> **WORK REQUIRED**
Everything in the listing below should be repeated verbatim, apart from the pictures.
►
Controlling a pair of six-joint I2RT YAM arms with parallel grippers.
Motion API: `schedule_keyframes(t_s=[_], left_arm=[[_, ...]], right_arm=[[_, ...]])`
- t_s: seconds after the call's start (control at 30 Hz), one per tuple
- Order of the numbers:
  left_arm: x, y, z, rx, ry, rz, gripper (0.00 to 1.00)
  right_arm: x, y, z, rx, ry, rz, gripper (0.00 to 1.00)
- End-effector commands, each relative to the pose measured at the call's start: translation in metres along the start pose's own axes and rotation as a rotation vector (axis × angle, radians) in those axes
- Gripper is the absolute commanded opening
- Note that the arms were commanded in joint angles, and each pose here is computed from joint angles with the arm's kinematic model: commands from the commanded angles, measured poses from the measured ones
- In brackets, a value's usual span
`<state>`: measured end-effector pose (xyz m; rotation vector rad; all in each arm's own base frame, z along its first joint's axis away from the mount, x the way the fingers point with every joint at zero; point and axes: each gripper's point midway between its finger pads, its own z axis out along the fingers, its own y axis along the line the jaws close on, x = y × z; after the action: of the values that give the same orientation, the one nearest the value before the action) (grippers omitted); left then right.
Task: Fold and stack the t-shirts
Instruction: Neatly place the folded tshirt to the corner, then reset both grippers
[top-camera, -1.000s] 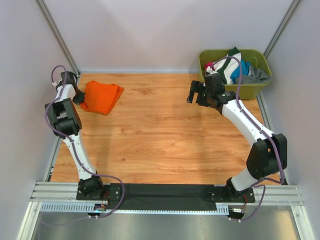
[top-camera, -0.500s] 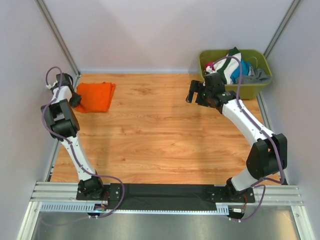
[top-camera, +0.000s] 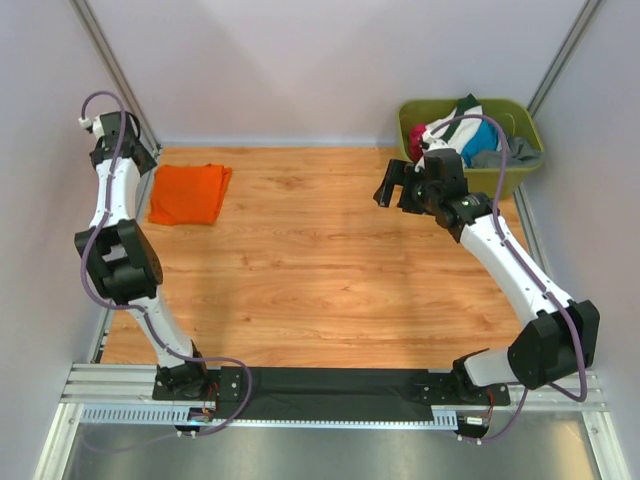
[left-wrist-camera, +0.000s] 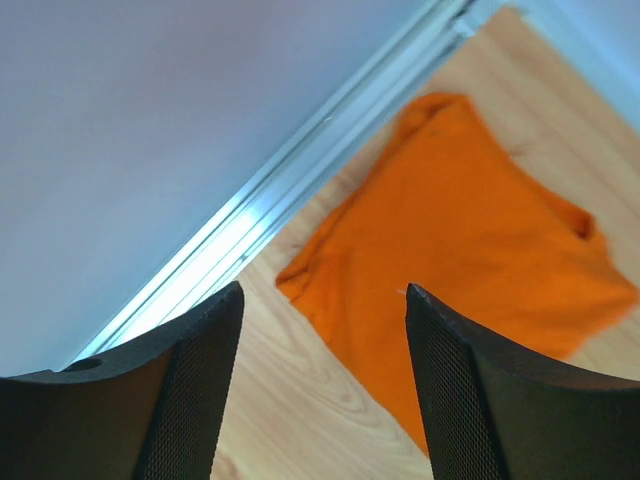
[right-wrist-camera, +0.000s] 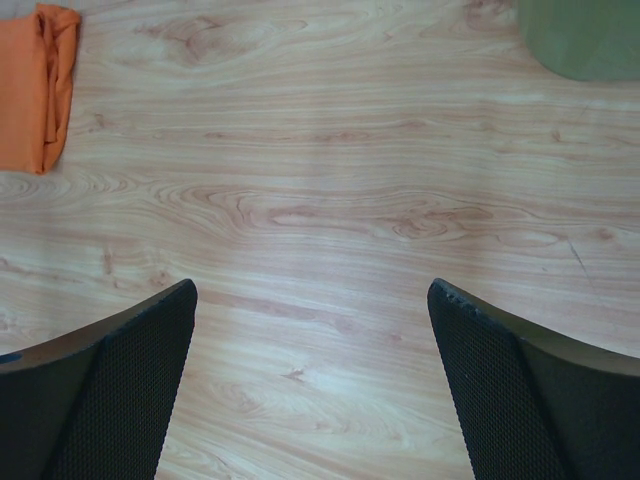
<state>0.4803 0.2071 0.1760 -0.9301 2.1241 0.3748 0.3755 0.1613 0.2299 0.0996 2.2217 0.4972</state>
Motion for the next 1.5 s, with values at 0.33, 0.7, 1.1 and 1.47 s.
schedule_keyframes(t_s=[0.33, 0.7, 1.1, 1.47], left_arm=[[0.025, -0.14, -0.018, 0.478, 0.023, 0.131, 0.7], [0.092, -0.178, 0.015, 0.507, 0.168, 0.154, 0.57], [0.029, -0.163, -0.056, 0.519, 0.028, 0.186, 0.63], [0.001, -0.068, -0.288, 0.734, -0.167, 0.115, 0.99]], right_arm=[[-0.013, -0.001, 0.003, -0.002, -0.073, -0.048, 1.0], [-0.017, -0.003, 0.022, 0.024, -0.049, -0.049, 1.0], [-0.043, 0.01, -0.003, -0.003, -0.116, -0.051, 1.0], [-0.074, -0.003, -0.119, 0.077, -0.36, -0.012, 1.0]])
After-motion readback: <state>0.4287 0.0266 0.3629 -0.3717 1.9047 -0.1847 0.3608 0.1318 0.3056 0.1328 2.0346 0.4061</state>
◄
> **ANSWER SECTION**
Controlling a pair of six-joint I2RT YAM arms with parallel grippers.
Motion API: `schedule_keyframes(t_s=[_], left_arm=[[_, ...]], right_arm=[[_, ...]])`
- t_s: seconds after the call's start (control at 30 Hz), one per tuple
- Order of the numbers:
  left_arm: x, y, z, rx, ry, rz, gripper (0.00 to 1.00)
  right_arm: x, y, z, rx, ry, rz, gripper (0.00 to 1.00)
- End-effector commands, each relative to the pose measured at the call's start: translation in metres along the start pose's own axes and rotation as a rotation vector (axis × angle, radians) in those axes
- Gripper is the absolute commanded opening
- Note that the arms were commanded in joint angles, and each pose here is computed from joint angles with the arm's kinematic model: commands from the commanded angles, measured poses from the measured ones
- In brackets, a value's usual span
`<state>`: measured end-effector pose (xyz m; rotation vector rad; all in each arm's own base frame, z along its first joint's axis away from the mount, x the way the fingers point with every joint at zero; point and axes: each gripper's point midway between its finger pads, its own z axis out along the fingers, its own y axis along the line the jaws close on, x = y × z; after the action: of the values that give the same orientation, the one nearest the value before the action) (grippers omitted); left then right.
Task: Fold and stack the t-shirts
Instruction: Neatly place the folded tshirt to the corner, then reset both grippers
[top-camera, -1.000s] 
[top-camera, -0.500s] 
[top-camera, +0.000s] 
[left-wrist-camera, +0.000s] 
[right-wrist-camera, +0.000s] 
<state>0.4803 0.2071 0.1760 -0.9301 2.1241 0.3748 0.3755 0.1613 0.2299 0.0996 2.2217 0.4972</state>
Motion for the next 1.5 s, with values at 0.33, 0.7, 1.1 and 1.47 s.
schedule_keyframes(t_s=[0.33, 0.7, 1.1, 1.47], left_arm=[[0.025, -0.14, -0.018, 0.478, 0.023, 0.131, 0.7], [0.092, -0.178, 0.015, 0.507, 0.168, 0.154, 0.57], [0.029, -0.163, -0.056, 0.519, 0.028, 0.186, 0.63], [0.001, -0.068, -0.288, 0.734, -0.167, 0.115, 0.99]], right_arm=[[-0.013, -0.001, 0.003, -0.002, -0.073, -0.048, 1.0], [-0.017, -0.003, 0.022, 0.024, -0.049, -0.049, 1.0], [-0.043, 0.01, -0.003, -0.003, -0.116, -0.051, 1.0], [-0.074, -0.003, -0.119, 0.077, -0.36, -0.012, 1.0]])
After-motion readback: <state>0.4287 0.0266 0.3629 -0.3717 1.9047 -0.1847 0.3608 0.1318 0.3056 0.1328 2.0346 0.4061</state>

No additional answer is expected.